Ora il vaccino dovrà superare l’iter di approvazione da parte degli enti regolatori che ne valuteranno la sicurezza, l’efficacia e la produzione secondo standard elevati. È possibile che vengano chiesti ulteriori dati a sostegno, commentano Carl Zimmer e Rebecca Robbins sul New York Times.

Quello di AstraZeneca-Oxford è, in ordine di tempo, il terzo grande candidato, dopo gli annunci delle scorse settimane del gigante farmaceutico Pfizer e del suo partner tedesco BioNTech, e della società di biotecnologie Moderna. Rispetto agli altri due, è molto più economico.

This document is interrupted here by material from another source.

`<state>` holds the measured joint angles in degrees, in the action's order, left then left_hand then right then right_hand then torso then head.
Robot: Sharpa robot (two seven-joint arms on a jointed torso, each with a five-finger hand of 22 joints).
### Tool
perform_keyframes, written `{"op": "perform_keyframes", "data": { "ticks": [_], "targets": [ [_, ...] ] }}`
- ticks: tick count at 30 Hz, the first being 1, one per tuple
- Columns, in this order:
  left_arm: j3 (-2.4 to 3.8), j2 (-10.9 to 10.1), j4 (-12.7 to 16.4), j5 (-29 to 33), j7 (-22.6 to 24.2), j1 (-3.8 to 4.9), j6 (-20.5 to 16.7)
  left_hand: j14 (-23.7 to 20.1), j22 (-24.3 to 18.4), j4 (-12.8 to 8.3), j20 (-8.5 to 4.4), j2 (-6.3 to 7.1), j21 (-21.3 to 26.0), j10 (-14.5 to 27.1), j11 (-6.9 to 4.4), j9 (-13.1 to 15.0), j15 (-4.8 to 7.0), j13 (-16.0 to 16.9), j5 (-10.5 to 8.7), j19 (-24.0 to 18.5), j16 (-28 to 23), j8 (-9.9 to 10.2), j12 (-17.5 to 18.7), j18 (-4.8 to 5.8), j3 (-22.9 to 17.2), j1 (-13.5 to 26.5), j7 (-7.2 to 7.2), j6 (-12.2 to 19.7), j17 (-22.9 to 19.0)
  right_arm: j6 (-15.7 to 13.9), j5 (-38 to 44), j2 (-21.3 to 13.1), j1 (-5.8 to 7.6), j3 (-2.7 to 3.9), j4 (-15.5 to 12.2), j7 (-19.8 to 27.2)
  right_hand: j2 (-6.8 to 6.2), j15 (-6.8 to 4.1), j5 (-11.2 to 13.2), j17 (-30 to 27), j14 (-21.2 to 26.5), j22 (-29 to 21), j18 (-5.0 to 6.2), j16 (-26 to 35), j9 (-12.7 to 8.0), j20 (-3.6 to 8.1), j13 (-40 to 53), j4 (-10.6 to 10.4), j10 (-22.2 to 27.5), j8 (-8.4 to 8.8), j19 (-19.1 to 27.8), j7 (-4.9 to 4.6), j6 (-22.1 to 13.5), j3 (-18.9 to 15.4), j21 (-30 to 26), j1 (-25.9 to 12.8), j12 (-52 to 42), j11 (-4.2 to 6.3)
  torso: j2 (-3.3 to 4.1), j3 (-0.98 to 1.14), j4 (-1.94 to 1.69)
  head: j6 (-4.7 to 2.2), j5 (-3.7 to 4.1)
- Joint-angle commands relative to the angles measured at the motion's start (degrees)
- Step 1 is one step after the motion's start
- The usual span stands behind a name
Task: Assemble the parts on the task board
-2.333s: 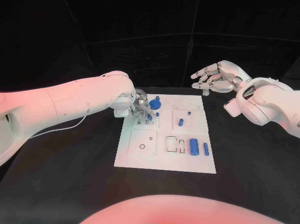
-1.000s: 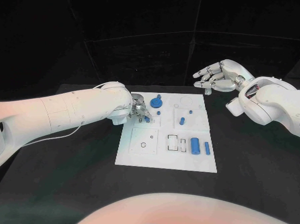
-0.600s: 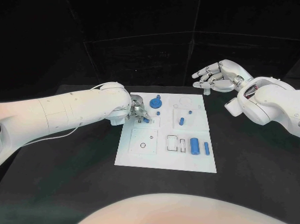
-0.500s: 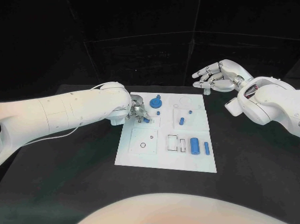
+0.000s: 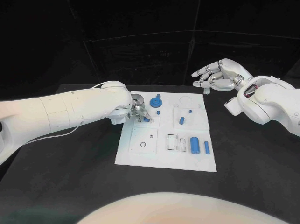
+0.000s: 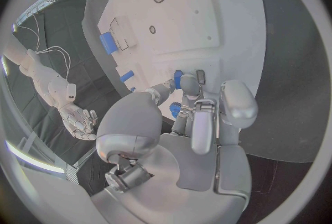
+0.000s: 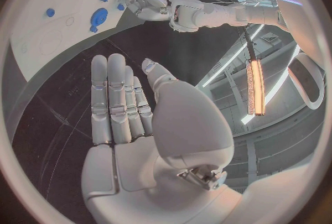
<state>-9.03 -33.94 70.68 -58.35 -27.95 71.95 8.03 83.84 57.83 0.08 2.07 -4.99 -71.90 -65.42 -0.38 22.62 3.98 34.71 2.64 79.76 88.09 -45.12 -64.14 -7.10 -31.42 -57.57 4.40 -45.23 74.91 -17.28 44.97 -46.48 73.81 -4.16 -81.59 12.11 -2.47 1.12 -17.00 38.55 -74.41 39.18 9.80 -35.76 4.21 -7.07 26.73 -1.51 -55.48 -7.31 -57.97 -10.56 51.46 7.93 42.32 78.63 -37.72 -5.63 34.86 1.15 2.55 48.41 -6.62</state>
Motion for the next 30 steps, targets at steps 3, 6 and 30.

Il 9 novembre Pfizer e BioNTech avevano annunciato che i risultati provvisori della fase 3 dei loro test erano particolarmente promettenti, con un tasso di efficacia del vaccino superiore al 90% a 7 giorni dalla seconda dose: “Questo significa che la protezione viene raggiunta 28 giorni dopo l’inizio della vaccinazione che consiste in un programma di due dosi”, si legge nel comunicato. I risultati provvisori riguardavano i primi 94 casi di COVID-19 su 43.538 partecipanti allo studio. L’accordo con l’agenzia del farmaco statunitense era di iniziare ad analizzare i dati su un minimo di 64 casi COVID-19, alla fine ne sono stati trovati 94. Non si trattava di cifre a caso, spiega Hilda Bastian su Wired: “Era il numero di casi necessario per raggiungere il requisito minimo di efficacia stabilito dall’agenzia del farmaco americana”. Per questo motivo, prosegue Bastian, andare oltre la cifra di casi positivi concordata potrebbe essere indice di una maggiore robustezza dei dati acquisiti.

Nel comunicato non venivano dati molti altri dettagli. Era annunciato che “Pfizer e BioNTech intendono presentare i dati dell'intero studio di fase 3 per la pubblicazione scientifica con peer-review” e, per ulteriori dati, si rimandava alla terza settimana di novembre. Inoltre, le due società comunicavano che avrebbero presentato i dati sulla sicurezza relativi a 100 minori tra i 12 e i 15 anni, solo di recente inclusi nel loro studio.

Una settimana dopo, il 16 novembre, arriva un nuovo annuncio. Questa volta di Moderna. Secondo i risultati provvisori della fase 3, su 95 casi di COVID-19 in un campione di oltre 30mila partecipanti, il vaccino risulta efficace al 94,5%: 90 casi risultano nel gruppo placebo (di cui 11 severi) e 5 in quello vaccino. Lo studio è stato condotto in collaborazione con il National Institute of Allergy and Infectious Diseases (NIAID), parte del National Institutes of Health (NIH), e il Biomedical Advanced Research and Development Authority (BARDA), parte del Dipartimento della salute e dei servizi umani degli Stati Uniti. 

Sulla base di questi dati provvisori – l’analisi finale riguarderà 151 casi, viene preannunciato nel comunicato stampa – Moderna dichiara di essere intenzionata a presentare all’agenzia del farmaco americana (FDA) una richiesta per l’autorizzazione all’uso di emergenza del vaccino e di chiedere un’autorizzazione anche alle agenzie di regolamentazione globali.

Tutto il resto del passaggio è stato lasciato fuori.